TRY IT: Restate each line below word for word, skipping every picture.

── INPUT DATA

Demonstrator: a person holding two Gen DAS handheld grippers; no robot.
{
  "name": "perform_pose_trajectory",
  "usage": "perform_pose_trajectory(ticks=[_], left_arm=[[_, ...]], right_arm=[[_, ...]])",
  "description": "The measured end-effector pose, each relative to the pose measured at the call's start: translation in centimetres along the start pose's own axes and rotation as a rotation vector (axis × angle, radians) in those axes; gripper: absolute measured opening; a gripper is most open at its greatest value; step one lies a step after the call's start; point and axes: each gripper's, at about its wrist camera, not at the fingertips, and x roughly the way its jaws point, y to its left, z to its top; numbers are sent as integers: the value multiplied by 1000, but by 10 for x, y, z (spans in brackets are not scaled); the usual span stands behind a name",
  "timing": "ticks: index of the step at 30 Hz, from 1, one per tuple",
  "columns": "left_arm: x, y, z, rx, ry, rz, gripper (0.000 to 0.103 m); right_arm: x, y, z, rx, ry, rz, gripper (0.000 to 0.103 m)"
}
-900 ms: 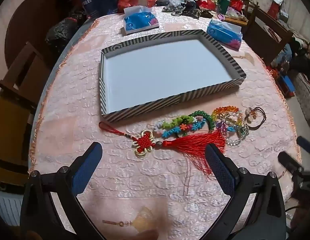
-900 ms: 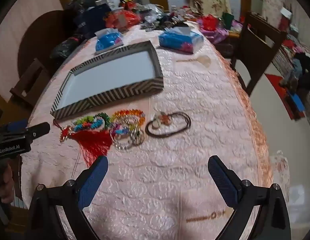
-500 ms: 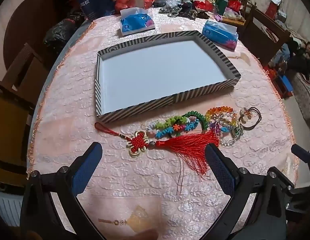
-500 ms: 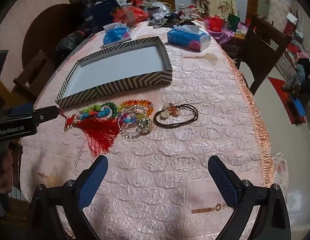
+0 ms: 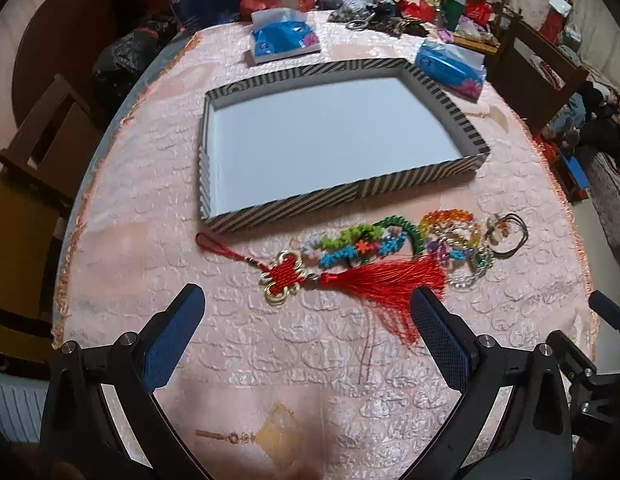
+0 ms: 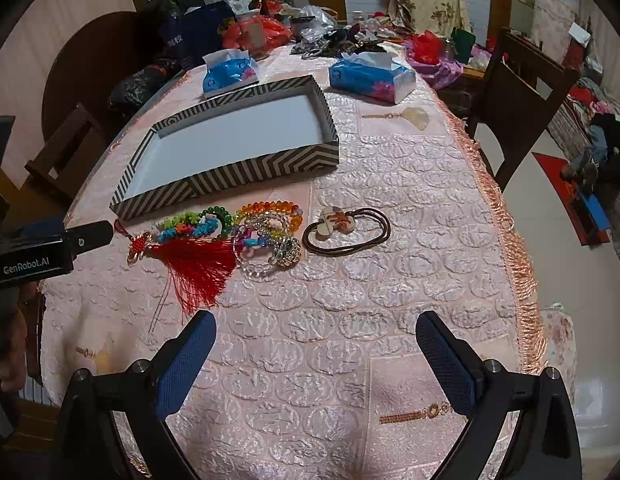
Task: Organize jewelry
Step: 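Move the left tool toward the red Chinese-knot tassel and open it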
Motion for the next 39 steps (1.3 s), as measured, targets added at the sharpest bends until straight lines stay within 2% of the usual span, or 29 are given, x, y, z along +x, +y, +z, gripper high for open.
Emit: perform_pose_trajectory(ticks=[13,18,22,27,30,35,39], left_arm=[[2,9,-4,-34,18,-33,103],[17,17,-6,-66,80,-82,103],[33,37,-12,-92,95,-94,102],[51,62,-33,-152,62,-111,102],[61,57,-38,-137,76,-139,102],[76,45,-24,-62,54,-120,102],[89,42,-12,-78,62,-128,96]], right_arm=[[1,4,1,-6,-2,2,99],[2,4,2,-2,1,5,99],[2,2,1,1,-1,2,99],[6,-2,0,17,12,2,99],[9,-1,1,17,19,5,99],[13,4,-1,-8,35,15,99],[14,0,-3,-1,44,7,99]])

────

ANSWER FOR THE TASK:
Demonstrator: a person holding two Gen DAS handheld grippers; no robot.
{
  "name": "perform_pose_trajectory",
  "usage": "perform_pose_trajectory(ticks=[_], left_arm=[[_, ...]], right_arm=[[_, ...]])",
  "description": "The measured end-effector pose, each relative to the pose measured at the call's start: translation in centimetres along the start pose's own axes and rotation as a rotation vector (axis × angle, radians) in those axes; gripper: absolute measured opening; a gripper is most open at its greatest value; step one lies a step after the call's start; point and axes: each gripper's, at about its wrist camera, not at the fingertips, and x roughly the way its jaws point, y to its left, z to its top; numbers are sent as integers: the value multiplied by 1000, but by 10 for x, y, z (spans in brackets are not scaled); the usual span stands behind a name",
  "timing": "ticks: index of the step at 30 Hz, from 1, one per tuple",
  "columns": "left_arm: x, y, z, rx, ry, rz, gripper (0.000 to 0.103 m); right_arm: x, y, z, rx, ry, rz, gripper (0.000 to 0.103 m)"
}
-900 ms: 
-900 ms: 
-500 ms: 
-500 ms: 
+0 ms: 
+0 ms: 
Task: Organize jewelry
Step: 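Move the left tool toward the red Chinese-knot tassel and open it
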Motion for the next 39 steps (1.3 s), as measured, targets added at the sharpest bends until straight lines stay within 2% of the usual span, or 29 are given, x, y, z along +x, +y, +z, gripper high for open.
Emit: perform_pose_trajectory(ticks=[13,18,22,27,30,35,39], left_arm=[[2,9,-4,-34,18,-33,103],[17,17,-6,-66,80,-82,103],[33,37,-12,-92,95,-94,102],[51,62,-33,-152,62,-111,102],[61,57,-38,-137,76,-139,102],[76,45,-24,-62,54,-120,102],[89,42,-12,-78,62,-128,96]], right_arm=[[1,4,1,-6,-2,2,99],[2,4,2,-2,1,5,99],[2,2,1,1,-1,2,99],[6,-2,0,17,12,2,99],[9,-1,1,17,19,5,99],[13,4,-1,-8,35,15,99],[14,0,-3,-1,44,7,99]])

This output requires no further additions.